§ Exercise directions: Only the lines of the data below from the one with "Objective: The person" through the one with "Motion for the" are wanted. Repeat them exactly.

------ Information provided

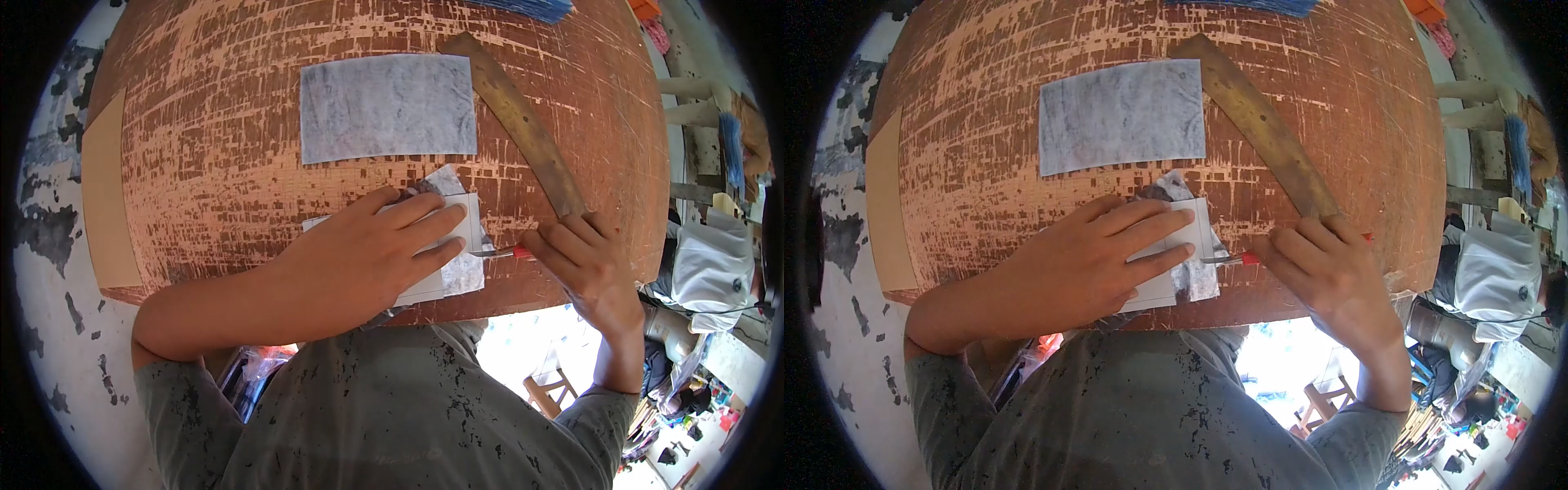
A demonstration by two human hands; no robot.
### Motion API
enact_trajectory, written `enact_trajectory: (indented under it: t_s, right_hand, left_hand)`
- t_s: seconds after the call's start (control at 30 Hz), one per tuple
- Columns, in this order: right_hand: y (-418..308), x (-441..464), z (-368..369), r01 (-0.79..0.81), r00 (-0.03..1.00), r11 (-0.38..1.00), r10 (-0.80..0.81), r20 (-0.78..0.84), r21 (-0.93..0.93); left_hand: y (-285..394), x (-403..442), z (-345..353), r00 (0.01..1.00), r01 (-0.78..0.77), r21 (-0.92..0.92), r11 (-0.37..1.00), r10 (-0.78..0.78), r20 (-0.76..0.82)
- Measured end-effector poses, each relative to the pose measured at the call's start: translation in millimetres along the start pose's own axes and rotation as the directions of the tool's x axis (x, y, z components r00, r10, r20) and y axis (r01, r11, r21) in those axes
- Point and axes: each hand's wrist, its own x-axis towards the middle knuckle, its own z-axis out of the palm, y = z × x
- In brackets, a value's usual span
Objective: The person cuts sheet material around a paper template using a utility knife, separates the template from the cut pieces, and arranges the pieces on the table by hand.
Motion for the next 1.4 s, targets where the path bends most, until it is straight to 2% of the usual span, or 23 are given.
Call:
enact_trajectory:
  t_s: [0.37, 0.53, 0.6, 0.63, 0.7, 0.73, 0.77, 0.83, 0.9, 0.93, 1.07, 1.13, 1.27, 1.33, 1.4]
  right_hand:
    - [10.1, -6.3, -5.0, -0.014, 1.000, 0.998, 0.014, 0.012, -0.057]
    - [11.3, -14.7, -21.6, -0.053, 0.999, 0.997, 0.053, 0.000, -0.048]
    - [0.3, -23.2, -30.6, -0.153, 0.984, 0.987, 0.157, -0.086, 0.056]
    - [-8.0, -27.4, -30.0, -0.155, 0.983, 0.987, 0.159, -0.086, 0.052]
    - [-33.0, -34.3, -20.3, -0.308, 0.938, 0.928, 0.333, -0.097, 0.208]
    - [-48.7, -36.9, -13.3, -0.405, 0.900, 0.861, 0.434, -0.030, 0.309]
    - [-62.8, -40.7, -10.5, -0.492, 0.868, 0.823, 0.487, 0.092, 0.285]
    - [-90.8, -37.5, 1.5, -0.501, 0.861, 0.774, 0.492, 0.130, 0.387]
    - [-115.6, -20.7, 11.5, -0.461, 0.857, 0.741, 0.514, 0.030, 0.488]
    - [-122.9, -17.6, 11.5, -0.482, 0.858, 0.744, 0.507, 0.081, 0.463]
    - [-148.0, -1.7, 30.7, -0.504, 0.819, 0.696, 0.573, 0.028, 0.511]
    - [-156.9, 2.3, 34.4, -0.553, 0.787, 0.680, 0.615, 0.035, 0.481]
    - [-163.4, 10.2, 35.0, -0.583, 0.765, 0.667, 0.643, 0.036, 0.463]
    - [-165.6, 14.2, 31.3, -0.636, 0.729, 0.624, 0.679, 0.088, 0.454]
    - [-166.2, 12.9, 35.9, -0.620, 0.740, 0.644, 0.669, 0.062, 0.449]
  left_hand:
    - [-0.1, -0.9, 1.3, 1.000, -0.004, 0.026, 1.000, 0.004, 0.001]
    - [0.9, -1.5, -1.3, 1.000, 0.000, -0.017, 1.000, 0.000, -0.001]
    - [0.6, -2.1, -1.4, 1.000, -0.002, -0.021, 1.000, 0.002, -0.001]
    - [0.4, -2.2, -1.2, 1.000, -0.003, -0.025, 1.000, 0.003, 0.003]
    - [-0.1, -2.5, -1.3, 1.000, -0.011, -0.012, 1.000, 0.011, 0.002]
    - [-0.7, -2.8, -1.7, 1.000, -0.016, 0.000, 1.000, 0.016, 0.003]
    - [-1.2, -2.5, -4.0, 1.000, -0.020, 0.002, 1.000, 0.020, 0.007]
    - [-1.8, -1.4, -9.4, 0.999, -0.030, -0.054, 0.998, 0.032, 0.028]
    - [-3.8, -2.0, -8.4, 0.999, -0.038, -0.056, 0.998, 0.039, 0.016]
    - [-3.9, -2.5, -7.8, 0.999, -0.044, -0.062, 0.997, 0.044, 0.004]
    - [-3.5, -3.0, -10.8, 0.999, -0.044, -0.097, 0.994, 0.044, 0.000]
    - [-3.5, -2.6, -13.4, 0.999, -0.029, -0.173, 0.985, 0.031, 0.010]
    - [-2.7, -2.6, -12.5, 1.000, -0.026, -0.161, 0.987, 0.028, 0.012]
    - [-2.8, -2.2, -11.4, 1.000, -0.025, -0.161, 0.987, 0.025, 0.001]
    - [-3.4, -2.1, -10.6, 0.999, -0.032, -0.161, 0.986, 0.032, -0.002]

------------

§ Exercise output:
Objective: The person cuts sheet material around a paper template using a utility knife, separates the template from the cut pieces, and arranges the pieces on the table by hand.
Motion for the next 1.4 s, targets where the path bends most, until it is straight to 2% of the usual span, or 23 are given.

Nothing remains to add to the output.